La manche a glissé le long de son avant-bras épais et pâle. Le regard de Victor est tombé sur l’intérieur de son poignet. Tout dans la pièce a cessé d’exister. La musique, les chuchotements paniqués, les gardes du corps.

Les yeux sombres de Victor se sont fixés sur l’encre noire marquée dans la peau de Harper. C’était un tatouage grossier et déchiqueté, une couronne brisée enveloppée dans une vigne épineuse de fil de fer barbelé. Ce n’était pas de l’art de salon standard. C’était une marque, une marque de prison du chapitre le plus sombre et le plus sanglant de l’histoire de sa famille.

C’était la marque du collatéral humain du cartel Romanov. Quinze ans plus tôt, Victor avait été captif dans un conteneur rouillé sur les quais de Baltimore. Il avait été battu à moitié à mort. La seule raison pour laquelle il avait survécu était qu’une jeune fille potelée, une autre captive qui avait été enlevée dans la rue pour être vendue, lui avait passé de l’eau sale en cachette et avait finalement réussi à crocheter la serrure de ses chaînes avec un clou rouillé avant d’être traînée au loin, hurlant dans la nuit.

Il l’avait cherchée pendant plus d’une décennie, incendiant des territoires rivaux, juste pour trouver un fantôme qui portait la couronne brisée.
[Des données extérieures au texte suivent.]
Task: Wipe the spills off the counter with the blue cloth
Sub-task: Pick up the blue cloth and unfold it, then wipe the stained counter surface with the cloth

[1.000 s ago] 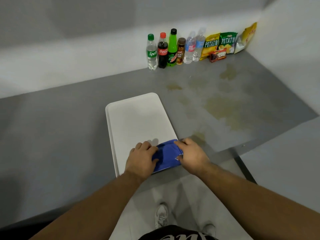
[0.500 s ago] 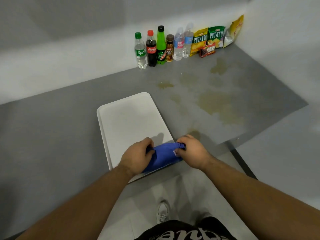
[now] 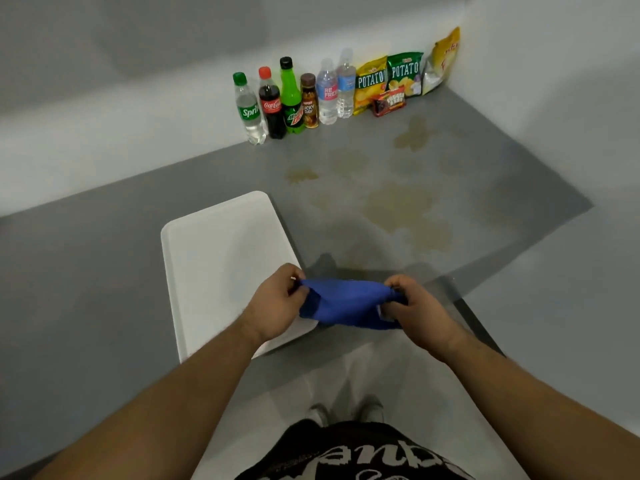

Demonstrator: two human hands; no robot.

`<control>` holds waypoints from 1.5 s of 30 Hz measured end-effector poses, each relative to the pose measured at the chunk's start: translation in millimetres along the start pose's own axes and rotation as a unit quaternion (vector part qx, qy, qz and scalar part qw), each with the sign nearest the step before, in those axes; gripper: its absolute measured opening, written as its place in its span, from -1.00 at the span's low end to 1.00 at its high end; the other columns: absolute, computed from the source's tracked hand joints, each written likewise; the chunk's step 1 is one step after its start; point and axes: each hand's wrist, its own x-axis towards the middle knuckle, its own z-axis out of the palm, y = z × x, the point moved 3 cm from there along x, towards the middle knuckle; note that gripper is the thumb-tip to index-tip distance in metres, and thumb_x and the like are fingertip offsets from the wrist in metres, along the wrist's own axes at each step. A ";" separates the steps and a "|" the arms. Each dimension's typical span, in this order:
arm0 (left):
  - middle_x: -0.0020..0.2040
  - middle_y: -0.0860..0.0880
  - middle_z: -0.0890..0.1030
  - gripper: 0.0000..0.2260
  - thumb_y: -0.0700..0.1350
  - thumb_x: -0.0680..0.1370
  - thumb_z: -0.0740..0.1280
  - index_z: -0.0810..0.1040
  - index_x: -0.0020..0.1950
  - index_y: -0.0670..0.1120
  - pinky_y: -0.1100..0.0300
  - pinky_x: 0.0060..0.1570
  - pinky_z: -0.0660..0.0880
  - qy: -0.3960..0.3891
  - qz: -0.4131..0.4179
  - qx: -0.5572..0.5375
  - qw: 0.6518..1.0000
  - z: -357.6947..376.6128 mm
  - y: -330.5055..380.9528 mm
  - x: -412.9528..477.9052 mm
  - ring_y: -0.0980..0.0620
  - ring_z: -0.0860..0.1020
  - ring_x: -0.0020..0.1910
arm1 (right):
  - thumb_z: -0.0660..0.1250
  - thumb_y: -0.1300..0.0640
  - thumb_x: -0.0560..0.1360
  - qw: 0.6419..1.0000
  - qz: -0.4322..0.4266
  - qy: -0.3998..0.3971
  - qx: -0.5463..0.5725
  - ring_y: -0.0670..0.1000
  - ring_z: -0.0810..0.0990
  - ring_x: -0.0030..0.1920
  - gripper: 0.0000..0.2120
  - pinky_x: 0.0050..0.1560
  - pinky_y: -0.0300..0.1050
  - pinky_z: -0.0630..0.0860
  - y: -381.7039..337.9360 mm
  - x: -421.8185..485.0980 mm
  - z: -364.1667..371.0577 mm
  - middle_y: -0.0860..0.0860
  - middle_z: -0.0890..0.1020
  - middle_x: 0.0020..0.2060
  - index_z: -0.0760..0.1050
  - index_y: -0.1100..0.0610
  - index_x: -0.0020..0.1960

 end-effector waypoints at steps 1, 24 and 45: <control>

Et maintenant, elle était à genoux dans du cognac renversé à ses pieds. « Arrête ! » L’ordre de Victor était sec, tranchant la tension dans la pièce comme une machette.

Harper s’est figée, un morceau de verre ensanglanté dans sa main tremblante. Elle s’était coupée au doigt, et une seule goutte de sang se mélangeait à la liqueur renversée sur le sol. Elle a fermé les yeux très fort, attendant une balle, attendant un coup de pied brutal. Au lieu de cela, une main massive et chaude s’est refermée sur son poignet.

Harper a laissé échapper un gémissement plaintif alors que Victor la relevait sans effort. Malgré son poids important, il l’a mise sur pied comme si elle ne pesait rien du tout. Il n’a pas lâché prise. Sa prise sur son bras était comme un étau d’acier.

Son pouce appuyant directement sur le tatouage de fil de fer barbelé. « Où as-tu eu ça ? » a-t-il exigé. Sa voix était un murmure bas et mortel destiné à elle seule.

Le cœur de Harper battait contre ses côtes comme un oiseau piégé. Elle a essayé de retirer son bras, mais c’était inutile. « Je… je ne mens pas », a agi Victor s’avançant dans son espace.

Il était si proche qu’elle pouvait sentir le cognac cher qui émanait de son costume ruiné, mélangé à l’odeur profonde du cèdre et de la poudre à canon. Il a regardé son visage, l’a vraiment regardé. Sous la rougeur de la panique, le maquillage en désordre et le poids qu’elle avait pris au fil des ans, il a cherché la petite fille effrayée du conteneur. Ses yeux, c’étaient les mêmes yeux noisette terrifiés, semblables à ceux d’une biche.

« Qui t’a fait ça ? » a demandé Victor, son ton passant de la colère à quelque chose de sombre et de possessif. « S’il vous plaît, laissez-moi partir », a pleuré doucement Harper, humiliée par le restaurant entier qui la regardait. Ken, le directeur, se terrait près du bar, terrifié à l’idée d’intervenir.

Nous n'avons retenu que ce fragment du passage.